Cocaine is not only found on legal tender, now in urban Italy all you have to do is go outside and take a breath. A study of psychotropic drug levels in ambient air from eight Italian cities found background levels of cocaine, cannabinoids (the active ingredients in marijuana), nicotine and caffeine in every urban centre. Turin had the highest concentrations of cocaine, says the Institute of Atmospheric Pollution Research in Rome. Meanwhile, Bologna and Florence had some of the highest cannabinoid levels. (Source: New Scientist.com)
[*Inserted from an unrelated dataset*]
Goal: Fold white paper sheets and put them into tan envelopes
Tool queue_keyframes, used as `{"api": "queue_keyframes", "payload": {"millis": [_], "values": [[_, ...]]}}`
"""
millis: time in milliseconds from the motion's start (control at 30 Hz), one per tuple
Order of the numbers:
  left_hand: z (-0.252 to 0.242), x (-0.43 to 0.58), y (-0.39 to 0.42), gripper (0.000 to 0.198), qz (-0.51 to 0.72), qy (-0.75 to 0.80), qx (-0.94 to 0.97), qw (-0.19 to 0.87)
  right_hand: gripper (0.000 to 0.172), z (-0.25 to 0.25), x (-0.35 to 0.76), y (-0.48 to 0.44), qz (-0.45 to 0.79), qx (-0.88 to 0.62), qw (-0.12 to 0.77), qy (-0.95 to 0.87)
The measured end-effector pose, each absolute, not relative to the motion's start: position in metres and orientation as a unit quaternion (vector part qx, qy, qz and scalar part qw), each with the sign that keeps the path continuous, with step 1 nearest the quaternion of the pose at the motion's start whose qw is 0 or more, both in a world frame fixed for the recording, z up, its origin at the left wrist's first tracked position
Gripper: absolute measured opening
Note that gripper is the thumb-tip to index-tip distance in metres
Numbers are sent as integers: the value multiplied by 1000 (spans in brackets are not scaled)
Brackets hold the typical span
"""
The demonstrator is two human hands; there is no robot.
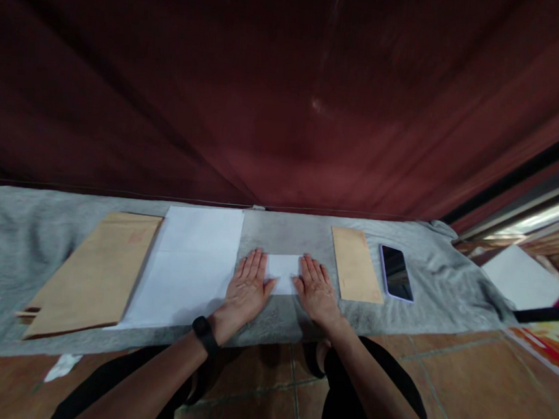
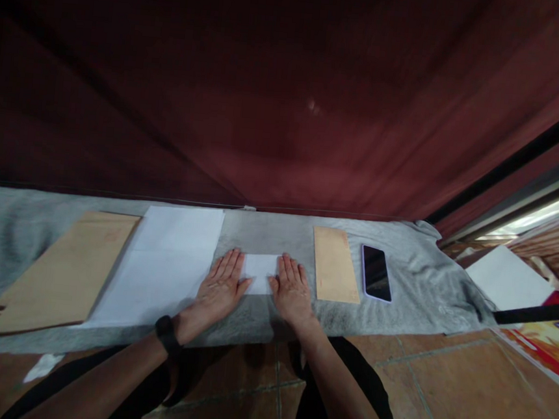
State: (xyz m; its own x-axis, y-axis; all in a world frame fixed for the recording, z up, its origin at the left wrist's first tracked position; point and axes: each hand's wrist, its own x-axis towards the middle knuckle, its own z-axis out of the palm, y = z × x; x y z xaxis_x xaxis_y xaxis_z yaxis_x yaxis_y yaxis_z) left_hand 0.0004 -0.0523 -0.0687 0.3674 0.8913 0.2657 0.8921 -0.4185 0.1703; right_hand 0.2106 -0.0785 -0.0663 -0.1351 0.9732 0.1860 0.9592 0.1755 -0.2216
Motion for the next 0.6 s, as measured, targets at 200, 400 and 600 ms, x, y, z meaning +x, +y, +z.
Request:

Marketing on a roll in a loo near you: Jordan and Bryan Silverman's start-up venture, Star Toilet Paper, distributes toilet tissue to public restrooms in restaurants, stadiums and other locations absolutely free - because the brothers have sold ads on each sheet. Company slogan: "Don't rush. Look before you flush." (Source: Detroit Free Press)
Dream Weaver prompts proposal: Romantic stories: "Every day, I couldn't wait to see him. One night we were, I guess, kissing. Gary Wright singing Dream Weaver was on the stereo. All of a sudden he got serious. He told me he loved me, wanted me to be the mother of his children, he wanted to marry me. He had no ring - it must have been Gary Wright and Dream Weaver that did it." (Via The New York Times). Have you got a romantic and quirky story to share? Email Sideswipe.
Till lack of connectivity do we part: Dave Hopkins says yesterday's WiFi/hair dryer story reminds him of many years ago when he worked in IT support for a large UK company. "One Monday morning, I got a call from a Judy Kershaw at head office complaining that she couldn't log into the system. I told her there was no log-in set up for Judy Kershaw, and that the only Judy was Judy Sweeney. She replied: 'Oh, I used to be Judy Sweeney but I got married on Saturday and now I'm Judy Kershaw'."
Exploding toilets and other excuses: Excuses, excuses: Barbara Matthews of Onehunga writes: "When I was tertiary teaching, the most common excuse for absence was, 'Grandma died'. I had never realised how many grandmothers one individual could have, all expiring, usually at exam time. But the best excuse ever for not attending a lecture was, 'My toilet blew up'."